6. ↑ The hazards emanating from radioactivity do not belong to the properties to be classified according to the GHS labeling.
7. ↑ ^{a b c d} Rudolf Keim: Connections with noble gases and hydrogen as well as uranium-oxygen system . Springer-Verlag, 2013, ISBN 978-3-662-10761-4 , pp. 18th ff . ( limited preview in Google Book search). 
8. ↑ ^{a b} Lester R. Morss, Norman M. Edelstein, J. Fuger: The Chemistry of the Actinide and Transactinide Elements (Set Vol.1-6) . Springer, 2010, ISBN 94-007-0211-6 , pp. 328–334 ( limited preview in Google Book search). 
9. ↑ Comprehensive Nuclear Materials: Online version . Newnes, 2011, ISBN 0-08-056033-4 ( limited preview in Google Book Search). 
10. ↑ D. Olander, Ehud Greenspan, Hans D. Garkisch, Bojan Petrovic: Uranium-zirconium hydride fuel properties. In: Nuclear Engineering and Design. 239, 2009, p. 1406, doi : 10.1016 / j.nucengdes.2009.04.001 .
11. ^ Poston, David I .: Control of a Uranium-Hydride Reactor with Deuterium-Hydrogen Exchange . 2013, doi : 10.2172 / 1113781 . 
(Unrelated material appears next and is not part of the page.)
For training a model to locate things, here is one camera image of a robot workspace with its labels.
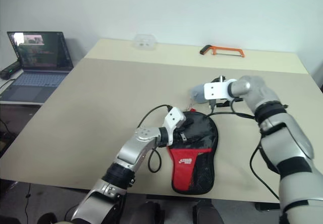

12. ↑ Nuclear Engineering International: High hopes for hydride - Nuclear Engineering International , accessed on September 9, 2017
13. ↑ Self-regulating nuclear power module. In: google.com. Retrieved September 9, 2017 . 
14. ↑ CA Stitt, NJ Harker, KR Hallam, C. Paraskevoulakos, A. Banos, S. Rennie, J. Jowsey, TB Scott, Paul Jaak Janssen: An Investigation on the Persistence of Uranium Hydride during Storage of Simulant Nuclear Waste Packages. In: PLOS ONE. 10, 2015, p. E0132284, doi : 10.1371 / journal.pone.0132284 .
15. ^ Lillian Hoddeson, Paul W. Henriksen, Roger A. Meade, Catherine L. Westfall: Critical Assembly A Technical History of Los Alamos During the Oppenheimer Years, 1943-1945 . Cambridge University Press, 2004, ISBN 978-0-521-54117-6 , pp. 181 ( limited preview in Google Book search).